Having explicated structural impediments to both incremental reform and wholesale replacement of police agencies, the Essay turns, in Part III, to their strategic implications. First, these structural impediments reveal a law enforcement exceptionalism with respect to democratic accountability that, no less than the pathologies of policing, should be a target of re-form.
Police agencies, like the public authorities formed to bulldoze urban neighborhoods and flood farming communities,
have been designed to operate outside of democratic controls.
This democratic deficit is especially troubling for armed domestic security forces that, in total, out-number all but four armies in the world.

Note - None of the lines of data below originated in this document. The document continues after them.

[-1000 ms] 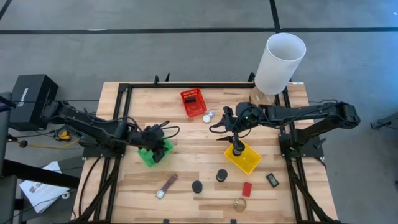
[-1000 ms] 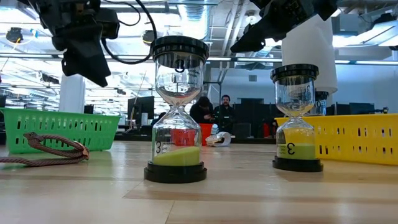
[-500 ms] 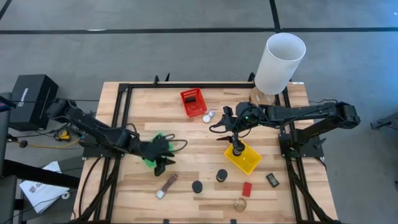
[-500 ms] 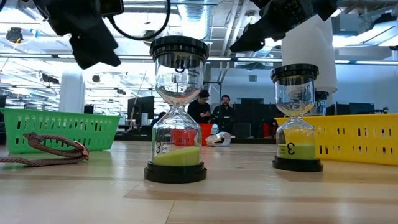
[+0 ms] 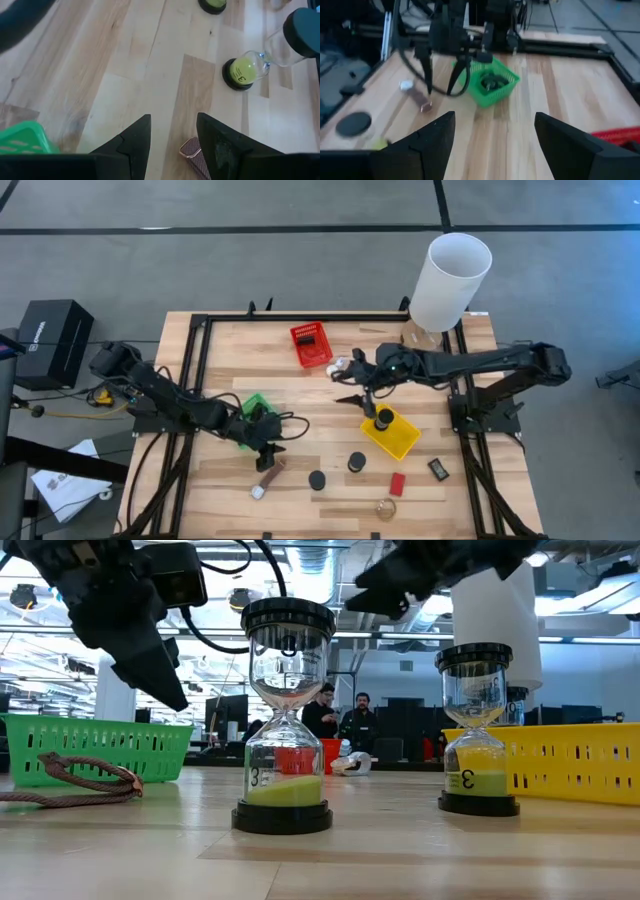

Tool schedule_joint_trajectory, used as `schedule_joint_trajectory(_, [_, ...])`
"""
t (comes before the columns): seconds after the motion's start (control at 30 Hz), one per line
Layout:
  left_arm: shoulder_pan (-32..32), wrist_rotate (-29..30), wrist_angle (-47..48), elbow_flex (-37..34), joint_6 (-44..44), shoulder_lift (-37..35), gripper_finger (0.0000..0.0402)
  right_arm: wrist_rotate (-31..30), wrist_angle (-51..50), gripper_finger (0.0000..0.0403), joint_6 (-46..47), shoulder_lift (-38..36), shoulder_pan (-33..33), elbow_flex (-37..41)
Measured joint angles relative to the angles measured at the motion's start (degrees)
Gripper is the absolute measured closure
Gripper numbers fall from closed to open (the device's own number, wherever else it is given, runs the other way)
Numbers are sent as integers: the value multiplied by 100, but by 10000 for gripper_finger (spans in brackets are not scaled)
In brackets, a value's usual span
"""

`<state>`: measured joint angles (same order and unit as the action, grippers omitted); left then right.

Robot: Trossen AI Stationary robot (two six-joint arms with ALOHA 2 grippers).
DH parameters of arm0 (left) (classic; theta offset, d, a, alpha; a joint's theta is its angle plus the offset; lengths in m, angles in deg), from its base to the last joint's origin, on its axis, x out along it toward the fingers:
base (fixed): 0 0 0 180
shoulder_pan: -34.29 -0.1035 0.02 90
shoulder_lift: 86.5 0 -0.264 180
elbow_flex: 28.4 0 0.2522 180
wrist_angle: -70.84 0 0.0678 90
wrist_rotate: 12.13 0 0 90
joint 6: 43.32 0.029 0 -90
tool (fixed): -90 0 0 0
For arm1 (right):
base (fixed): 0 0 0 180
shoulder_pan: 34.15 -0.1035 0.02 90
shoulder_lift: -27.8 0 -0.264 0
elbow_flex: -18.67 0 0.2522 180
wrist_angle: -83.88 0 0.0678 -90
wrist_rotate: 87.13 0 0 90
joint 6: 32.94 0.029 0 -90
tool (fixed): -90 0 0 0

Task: Pick & Place Office items
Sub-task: Put the red digital clock into the red bin

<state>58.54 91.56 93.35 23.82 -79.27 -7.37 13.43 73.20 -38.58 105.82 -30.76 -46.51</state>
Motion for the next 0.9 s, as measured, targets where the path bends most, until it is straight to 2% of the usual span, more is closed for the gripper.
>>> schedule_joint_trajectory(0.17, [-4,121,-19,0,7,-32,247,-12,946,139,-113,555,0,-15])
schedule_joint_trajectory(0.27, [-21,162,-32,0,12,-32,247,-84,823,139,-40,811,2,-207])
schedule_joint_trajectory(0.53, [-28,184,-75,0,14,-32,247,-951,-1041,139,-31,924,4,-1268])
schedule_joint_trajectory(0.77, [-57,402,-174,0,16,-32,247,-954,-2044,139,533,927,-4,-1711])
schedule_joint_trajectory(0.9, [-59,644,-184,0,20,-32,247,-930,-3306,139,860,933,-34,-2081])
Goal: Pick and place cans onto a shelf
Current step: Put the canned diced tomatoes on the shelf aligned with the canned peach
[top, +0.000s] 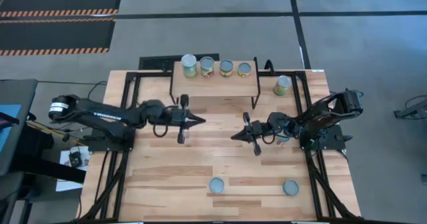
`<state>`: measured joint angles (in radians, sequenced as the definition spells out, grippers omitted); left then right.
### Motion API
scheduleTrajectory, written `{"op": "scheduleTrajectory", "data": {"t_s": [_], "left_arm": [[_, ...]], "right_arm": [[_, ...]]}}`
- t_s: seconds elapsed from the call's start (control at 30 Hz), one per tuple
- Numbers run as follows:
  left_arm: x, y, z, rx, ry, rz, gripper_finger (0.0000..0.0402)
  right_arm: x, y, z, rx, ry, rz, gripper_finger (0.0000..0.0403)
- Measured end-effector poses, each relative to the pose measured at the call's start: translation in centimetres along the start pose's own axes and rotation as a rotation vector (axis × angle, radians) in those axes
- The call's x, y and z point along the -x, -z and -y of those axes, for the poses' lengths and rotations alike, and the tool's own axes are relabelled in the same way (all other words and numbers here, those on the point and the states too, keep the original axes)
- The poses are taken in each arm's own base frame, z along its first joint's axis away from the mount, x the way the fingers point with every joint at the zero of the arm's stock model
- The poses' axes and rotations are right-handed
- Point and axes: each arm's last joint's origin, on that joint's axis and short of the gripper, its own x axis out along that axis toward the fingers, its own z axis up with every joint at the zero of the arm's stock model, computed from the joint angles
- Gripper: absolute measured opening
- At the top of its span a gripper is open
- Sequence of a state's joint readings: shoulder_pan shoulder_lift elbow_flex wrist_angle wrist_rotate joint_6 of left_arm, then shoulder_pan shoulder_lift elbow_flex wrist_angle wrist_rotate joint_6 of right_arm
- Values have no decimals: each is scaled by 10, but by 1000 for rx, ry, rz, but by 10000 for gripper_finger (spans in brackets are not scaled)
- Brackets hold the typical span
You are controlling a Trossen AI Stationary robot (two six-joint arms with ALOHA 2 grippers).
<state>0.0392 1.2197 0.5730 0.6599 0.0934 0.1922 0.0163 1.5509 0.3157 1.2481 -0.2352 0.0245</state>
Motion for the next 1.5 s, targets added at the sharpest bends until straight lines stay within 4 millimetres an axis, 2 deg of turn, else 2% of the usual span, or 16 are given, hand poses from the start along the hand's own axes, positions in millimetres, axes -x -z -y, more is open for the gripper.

Second, the uniquely entrenched status of police forces did not arise by accident. Police agencies have been structurally immunized against reform by previous generations of reformers. This suggests that, third, where reformers win sufficiently broad support to overcome structural barriers and change practices, they should also strive to simplify police governance to create more flexible and democratic structures, leaving law enforcement exposed to further change and thereby empowering democratic publics with continuing leverage and influence. A necessary feature of such structural reform is to reduce veto points by subjecting policing to one layer of authority. Fourth, that one layer of democratic authority should be at the local level, where the human consequences of law enforcement are felt, and where communities of color have the greatest potential to exercise power.